■ **Data supplied**

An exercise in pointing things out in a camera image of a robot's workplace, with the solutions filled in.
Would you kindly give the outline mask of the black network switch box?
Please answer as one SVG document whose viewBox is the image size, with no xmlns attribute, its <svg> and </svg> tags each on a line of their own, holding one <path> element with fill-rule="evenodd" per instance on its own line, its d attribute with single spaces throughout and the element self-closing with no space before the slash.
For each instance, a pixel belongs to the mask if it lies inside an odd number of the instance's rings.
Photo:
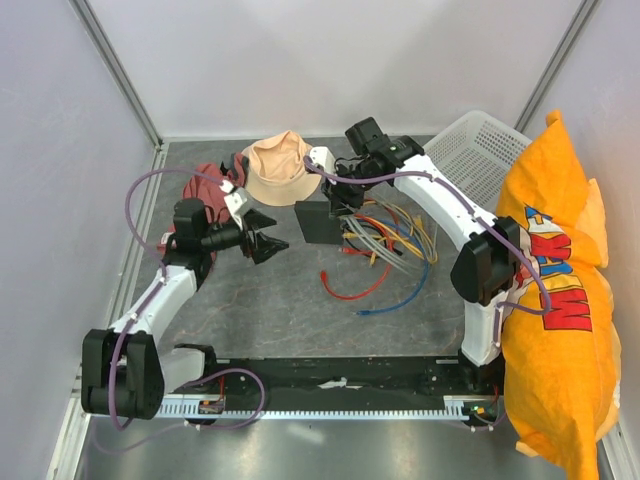
<svg viewBox="0 0 640 480">
<path fill-rule="evenodd" d="M 294 212 L 306 243 L 336 246 L 343 243 L 340 220 L 330 215 L 328 201 L 297 201 Z"/>
</svg>

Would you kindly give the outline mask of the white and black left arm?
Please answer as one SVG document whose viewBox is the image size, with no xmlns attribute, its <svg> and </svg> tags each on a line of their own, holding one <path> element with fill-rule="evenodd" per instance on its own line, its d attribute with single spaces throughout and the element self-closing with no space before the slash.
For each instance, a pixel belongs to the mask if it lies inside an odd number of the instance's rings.
<svg viewBox="0 0 640 480">
<path fill-rule="evenodd" d="M 173 226 L 156 275 L 133 306 L 106 329 L 92 329 L 82 344 L 81 405 L 114 419 L 153 418 L 165 395 L 184 387 L 208 393 L 219 382 L 212 347 L 180 344 L 160 355 L 157 344 L 182 306 L 202 287 L 215 254 L 239 248 L 261 264 L 288 248 L 264 234 L 276 220 L 240 194 L 226 196 L 230 218 L 220 223 L 199 198 L 174 206 Z"/>
</svg>

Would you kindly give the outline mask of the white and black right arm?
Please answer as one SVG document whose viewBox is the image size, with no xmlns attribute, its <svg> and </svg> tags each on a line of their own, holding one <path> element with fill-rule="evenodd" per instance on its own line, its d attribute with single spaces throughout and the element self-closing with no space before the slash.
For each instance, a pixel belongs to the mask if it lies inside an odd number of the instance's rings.
<svg viewBox="0 0 640 480">
<path fill-rule="evenodd" d="M 446 233 L 458 252 L 450 279 L 464 301 L 461 351 L 469 360 L 458 368 L 457 377 L 465 391 L 483 392 L 494 381 L 490 363 L 500 354 L 501 307 L 520 268 L 517 223 L 473 203 L 414 138 L 392 139 L 372 117 L 354 124 L 345 135 L 356 155 L 354 163 L 341 164 L 328 148 L 314 147 L 305 159 L 307 171 L 323 177 L 322 191 L 335 216 L 357 212 L 368 190 L 388 183 Z"/>
</svg>

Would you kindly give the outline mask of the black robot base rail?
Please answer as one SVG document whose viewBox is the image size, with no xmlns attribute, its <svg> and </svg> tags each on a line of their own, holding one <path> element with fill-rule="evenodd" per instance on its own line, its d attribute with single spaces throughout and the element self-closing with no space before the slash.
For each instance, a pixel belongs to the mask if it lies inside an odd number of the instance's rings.
<svg viewBox="0 0 640 480">
<path fill-rule="evenodd" d="M 220 380 L 171 395 L 199 398 L 210 407 L 229 401 L 257 416 L 264 407 L 439 407 L 445 395 L 494 401 L 504 390 L 501 358 L 484 367 L 460 355 L 245 358 L 222 360 L 217 369 Z"/>
</svg>

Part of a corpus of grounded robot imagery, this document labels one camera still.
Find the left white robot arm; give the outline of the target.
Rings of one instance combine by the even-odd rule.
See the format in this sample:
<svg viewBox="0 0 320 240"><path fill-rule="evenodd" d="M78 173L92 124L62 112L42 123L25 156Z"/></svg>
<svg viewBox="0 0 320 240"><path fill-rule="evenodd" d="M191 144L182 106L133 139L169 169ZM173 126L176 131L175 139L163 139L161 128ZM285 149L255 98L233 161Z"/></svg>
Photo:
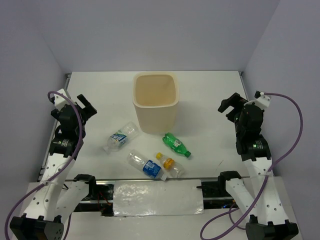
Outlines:
<svg viewBox="0 0 320 240"><path fill-rule="evenodd" d="M51 116L59 125L49 145L41 182L12 207L5 220L6 239L12 231L18 240L65 240L77 205L84 198L95 198L98 193L96 178L89 174L78 174L73 179L74 186L62 193L83 146L85 125L97 110L82 94L77 96L84 105L80 107L63 88L50 91L47 96L54 104Z"/></svg>

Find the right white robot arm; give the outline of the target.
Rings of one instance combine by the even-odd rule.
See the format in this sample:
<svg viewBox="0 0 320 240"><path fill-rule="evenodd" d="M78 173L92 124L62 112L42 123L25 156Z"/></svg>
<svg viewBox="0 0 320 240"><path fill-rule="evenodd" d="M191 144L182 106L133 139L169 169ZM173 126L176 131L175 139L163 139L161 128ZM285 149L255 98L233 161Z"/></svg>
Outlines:
<svg viewBox="0 0 320 240"><path fill-rule="evenodd" d="M280 200L269 144L261 134L270 100L263 92L257 92L251 101L234 93L218 108L220 113L233 108L226 117L234 123L236 150L247 168L254 194L249 193L237 171L221 172L217 190L223 196L231 195L245 215L249 240L291 240L299 233L298 225L289 220Z"/></svg>

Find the clear bottle green-blue label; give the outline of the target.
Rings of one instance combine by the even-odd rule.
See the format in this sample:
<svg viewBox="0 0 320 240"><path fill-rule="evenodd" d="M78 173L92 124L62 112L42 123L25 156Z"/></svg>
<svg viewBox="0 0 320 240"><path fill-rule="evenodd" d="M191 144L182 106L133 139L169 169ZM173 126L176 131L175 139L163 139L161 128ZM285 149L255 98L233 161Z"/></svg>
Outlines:
<svg viewBox="0 0 320 240"><path fill-rule="evenodd" d="M128 143L132 142L139 134L139 128L130 121L107 139L103 149L106 153L117 152Z"/></svg>

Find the green plastic bottle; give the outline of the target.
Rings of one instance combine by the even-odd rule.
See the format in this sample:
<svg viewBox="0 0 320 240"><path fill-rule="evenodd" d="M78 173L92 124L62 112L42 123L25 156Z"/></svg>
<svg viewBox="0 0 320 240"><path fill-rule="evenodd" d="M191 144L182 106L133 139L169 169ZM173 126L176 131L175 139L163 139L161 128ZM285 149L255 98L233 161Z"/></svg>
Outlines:
<svg viewBox="0 0 320 240"><path fill-rule="evenodd" d="M162 138L163 143L173 150L175 153L189 158L191 152L187 150L186 146L172 133L167 132Z"/></svg>

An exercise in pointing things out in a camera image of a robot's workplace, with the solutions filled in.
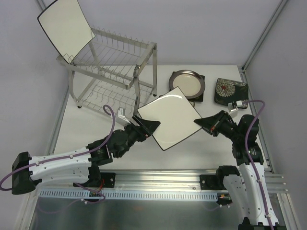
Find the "white square plate black rim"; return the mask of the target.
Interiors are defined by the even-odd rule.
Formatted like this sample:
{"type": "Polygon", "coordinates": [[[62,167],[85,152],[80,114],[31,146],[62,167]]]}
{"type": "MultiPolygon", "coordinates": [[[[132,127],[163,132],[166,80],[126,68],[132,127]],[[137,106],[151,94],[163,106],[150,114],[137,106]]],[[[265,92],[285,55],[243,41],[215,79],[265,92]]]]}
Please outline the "white square plate black rim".
{"type": "Polygon", "coordinates": [[[37,20],[49,41],[69,64],[95,38],[77,0],[56,0],[40,13],[37,20]]]}

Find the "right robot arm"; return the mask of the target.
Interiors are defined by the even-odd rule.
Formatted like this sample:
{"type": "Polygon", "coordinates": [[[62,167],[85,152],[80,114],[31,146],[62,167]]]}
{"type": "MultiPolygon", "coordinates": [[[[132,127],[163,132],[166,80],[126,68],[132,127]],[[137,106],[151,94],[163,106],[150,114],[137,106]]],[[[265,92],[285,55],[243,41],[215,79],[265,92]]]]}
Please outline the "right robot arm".
{"type": "Polygon", "coordinates": [[[265,181],[264,159],[256,142],[259,120],[253,115],[244,115],[235,123],[228,112],[221,112],[194,120],[213,137],[224,135],[232,142],[232,154],[236,166],[219,166],[215,182],[211,186],[226,189],[237,205],[242,218],[240,230],[284,230],[272,204],[265,181]]]}

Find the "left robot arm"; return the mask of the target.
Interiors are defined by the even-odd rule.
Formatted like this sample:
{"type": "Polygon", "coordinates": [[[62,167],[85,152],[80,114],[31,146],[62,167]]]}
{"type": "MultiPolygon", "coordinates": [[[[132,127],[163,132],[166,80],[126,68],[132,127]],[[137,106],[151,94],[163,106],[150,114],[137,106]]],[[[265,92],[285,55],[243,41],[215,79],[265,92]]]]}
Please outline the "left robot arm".
{"type": "Polygon", "coordinates": [[[30,193],[38,185],[54,182],[94,187],[100,183],[99,166],[121,158],[135,142],[143,142],[160,126],[159,121],[133,116],[133,122],[112,131],[103,139],[58,156],[31,156],[19,153],[12,164],[13,195],[30,193]]]}

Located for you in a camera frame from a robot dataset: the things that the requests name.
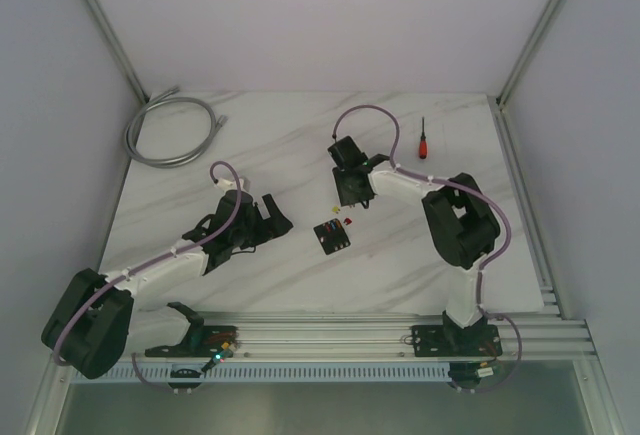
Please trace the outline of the black fuse box base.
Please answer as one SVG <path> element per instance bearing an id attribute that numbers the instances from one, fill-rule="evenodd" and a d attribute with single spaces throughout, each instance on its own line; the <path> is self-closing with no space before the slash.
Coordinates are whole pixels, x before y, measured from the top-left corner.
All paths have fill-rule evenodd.
<path id="1" fill-rule="evenodd" d="M 339 223 L 339 228 L 334 227 L 334 222 Z M 328 231 L 326 234 L 322 233 L 322 227 L 327 227 L 328 224 L 333 226 L 333 231 Z M 347 232 L 338 219 L 332 219 L 315 226 L 313 232 L 326 255 L 331 255 L 351 245 Z"/>

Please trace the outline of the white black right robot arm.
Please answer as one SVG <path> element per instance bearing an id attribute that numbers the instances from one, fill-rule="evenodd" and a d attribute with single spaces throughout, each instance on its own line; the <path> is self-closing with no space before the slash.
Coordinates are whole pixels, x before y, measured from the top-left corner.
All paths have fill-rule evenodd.
<path id="1" fill-rule="evenodd" d="M 475 326 L 482 317 L 478 302 L 480 264 L 494 251 L 501 229 L 488 199 L 470 174 L 436 179 L 391 164 L 382 154 L 368 157 L 347 136 L 334 142 L 328 153 L 335 163 L 332 174 L 343 206 L 365 209 L 377 196 L 392 197 L 420 206 L 432 244 L 450 267 L 449 296 L 443 320 L 444 345 L 464 354 L 478 342 Z"/>

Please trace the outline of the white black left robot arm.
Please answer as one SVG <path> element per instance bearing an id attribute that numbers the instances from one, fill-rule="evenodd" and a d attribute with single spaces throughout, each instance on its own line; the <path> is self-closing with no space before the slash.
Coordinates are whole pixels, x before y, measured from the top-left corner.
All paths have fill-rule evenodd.
<path id="1" fill-rule="evenodd" d="M 159 262 L 106 274 L 76 273 L 41 334 L 59 362 L 89 379 L 107 373 L 131 354 L 195 357 L 210 354 L 207 328 L 194 309 L 172 301 L 169 291 L 199 279 L 235 254 L 288 234 L 292 222 L 272 195 L 262 198 L 268 214 L 244 191 L 231 189 L 214 213 L 184 233 Z"/>

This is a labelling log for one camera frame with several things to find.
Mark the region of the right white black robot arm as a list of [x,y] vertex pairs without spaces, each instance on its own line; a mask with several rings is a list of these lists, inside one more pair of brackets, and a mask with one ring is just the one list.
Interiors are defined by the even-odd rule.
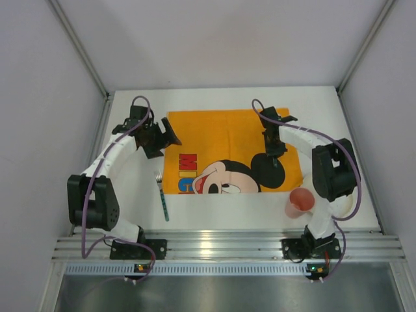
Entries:
[[348,220],[352,216],[336,216],[330,206],[337,198],[349,196],[357,189],[356,214],[361,203],[361,177],[354,149],[346,139],[336,140],[327,134],[308,129],[292,122],[294,116],[280,116],[274,107],[255,112],[263,125],[266,155],[277,166],[278,159],[288,152],[291,145],[311,159],[311,178],[315,193],[315,211],[305,227],[305,235],[316,241],[334,236],[334,221]]

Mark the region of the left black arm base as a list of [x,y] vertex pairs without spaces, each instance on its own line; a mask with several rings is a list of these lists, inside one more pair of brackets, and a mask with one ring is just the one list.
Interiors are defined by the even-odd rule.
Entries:
[[163,260],[166,257],[168,241],[166,239],[146,239],[144,245],[153,250],[155,256],[144,248],[122,242],[111,242],[112,260]]

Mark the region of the cream white plate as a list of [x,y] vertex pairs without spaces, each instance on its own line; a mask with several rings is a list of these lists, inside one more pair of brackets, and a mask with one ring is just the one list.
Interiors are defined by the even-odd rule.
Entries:
[[337,218],[346,217],[352,210],[354,201],[354,196],[352,194],[341,196],[340,198],[335,199],[333,202],[329,202],[327,199],[320,197],[316,192],[313,186],[312,174],[307,174],[304,176],[301,187],[310,191],[315,199],[315,206],[312,208],[312,211],[318,207],[319,203],[326,204],[330,208],[332,215]]

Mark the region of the pink plastic cup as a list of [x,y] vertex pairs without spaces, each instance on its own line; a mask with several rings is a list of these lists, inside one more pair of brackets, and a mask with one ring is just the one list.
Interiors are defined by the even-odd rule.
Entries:
[[287,199],[285,214],[289,218],[298,218],[308,213],[315,206],[313,193],[306,188],[296,188],[292,190]]

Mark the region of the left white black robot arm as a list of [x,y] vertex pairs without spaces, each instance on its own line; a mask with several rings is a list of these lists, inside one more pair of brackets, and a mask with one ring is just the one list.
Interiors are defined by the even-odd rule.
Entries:
[[168,119],[164,117],[161,122],[164,131],[154,121],[149,105],[131,105],[129,117],[112,130],[107,145],[93,163],[81,174],[68,178],[68,210],[73,225],[123,241],[144,243],[143,228],[122,217],[113,181],[138,149],[143,149],[147,159],[154,159],[162,157],[168,146],[181,145]]

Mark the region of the orange Mickey Mouse placemat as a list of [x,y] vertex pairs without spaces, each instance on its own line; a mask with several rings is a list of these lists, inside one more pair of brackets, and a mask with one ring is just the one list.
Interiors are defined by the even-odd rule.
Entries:
[[167,118],[182,142],[165,150],[167,194],[289,192],[302,184],[296,149],[287,146],[274,168],[252,110],[171,111]]

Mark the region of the metal fork green handle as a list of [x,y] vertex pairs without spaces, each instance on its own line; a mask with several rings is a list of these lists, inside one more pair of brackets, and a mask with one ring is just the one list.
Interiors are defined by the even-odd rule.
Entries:
[[162,177],[162,174],[161,174],[160,171],[154,172],[154,174],[155,174],[155,180],[156,180],[157,186],[159,188],[159,194],[160,194],[162,209],[163,209],[163,213],[164,213],[164,219],[165,219],[166,222],[169,222],[170,217],[169,217],[169,214],[168,214],[168,209],[167,209],[167,206],[166,206],[166,200],[165,200],[165,197],[164,197],[163,186],[162,186],[163,177]]

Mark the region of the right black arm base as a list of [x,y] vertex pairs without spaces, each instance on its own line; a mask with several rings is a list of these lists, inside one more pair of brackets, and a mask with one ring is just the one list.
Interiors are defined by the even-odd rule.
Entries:
[[335,233],[324,237],[315,238],[306,226],[304,232],[298,238],[288,238],[281,241],[283,258],[299,263],[306,259],[339,259],[341,247]]

■ **How to complete this task**
Beginning with the first line above, could you copy every line exactly, up to and including the one with "Would you kindly give the outline mask of the black network"?

■ **Expected answer**
An exercise in pointing things out in a camera image of a robot's workplace, with the solutions filled in.
Would you kindly give the outline mask of the black network switch box?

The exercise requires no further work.